Action item: Up to and including the line bearing "Segment out drawer from the image above.", output every line of the entries exactly as written, starting from the first; pictures stay out.

■ ■ ■ ■ ■ ■ ■

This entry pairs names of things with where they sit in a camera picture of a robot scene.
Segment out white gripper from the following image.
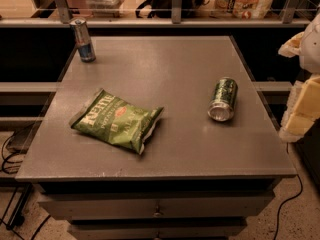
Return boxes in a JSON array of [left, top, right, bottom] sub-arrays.
[[278, 14, 320, 142]]

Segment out green soda can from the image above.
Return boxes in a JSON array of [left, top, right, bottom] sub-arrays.
[[207, 77, 238, 122]]

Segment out red bull can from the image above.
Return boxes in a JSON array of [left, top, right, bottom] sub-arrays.
[[70, 17, 96, 63]]

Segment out black bag background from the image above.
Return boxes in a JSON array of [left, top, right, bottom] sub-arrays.
[[135, 0, 208, 18]]

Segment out upper drawer front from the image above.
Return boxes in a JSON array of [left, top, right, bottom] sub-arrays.
[[38, 191, 274, 220]]

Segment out drawer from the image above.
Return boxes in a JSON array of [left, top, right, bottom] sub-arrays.
[[68, 218, 247, 240], [38, 191, 274, 220]]

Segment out green chip bag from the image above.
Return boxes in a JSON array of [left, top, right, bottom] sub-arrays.
[[69, 89, 164, 155]]

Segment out lower drawer front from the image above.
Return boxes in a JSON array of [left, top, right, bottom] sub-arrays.
[[68, 218, 247, 240]]

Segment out black cable right floor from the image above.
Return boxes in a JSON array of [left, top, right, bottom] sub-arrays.
[[272, 143, 304, 240]]

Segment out metal shelf rail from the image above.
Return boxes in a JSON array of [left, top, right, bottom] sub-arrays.
[[0, 0, 319, 28]]

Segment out black cables left floor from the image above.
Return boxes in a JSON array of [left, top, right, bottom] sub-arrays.
[[0, 123, 51, 240]]

■ ■ ■ ■ ■ ■ ■

Result of the exercise:
This entry pairs names of things with where they sit in a camera picture of a robot scene.
Segment out white gripper from the following image.
Return boxes in a JSON array of [left, top, right, bottom] sub-arrays.
[[278, 14, 320, 142]]

Segment out green soda can from the image above.
Return boxes in a JSON array of [left, top, right, bottom] sub-arrays.
[[207, 77, 238, 122]]

Segment out red bull can from the image above.
Return boxes in a JSON array of [left, top, right, bottom] sub-arrays.
[[70, 17, 96, 63]]

Segment out black bag background from the image above.
Return boxes in a JSON array of [left, top, right, bottom] sub-arrays.
[[135, 0, 208, 18]]

Segment out upper drawer front from the image above.
Return boxes in a JSON array of [left, top, right, bottom] sub-arrays.
[[38, 191, 274, 220]]

Segment out drawer from the image above.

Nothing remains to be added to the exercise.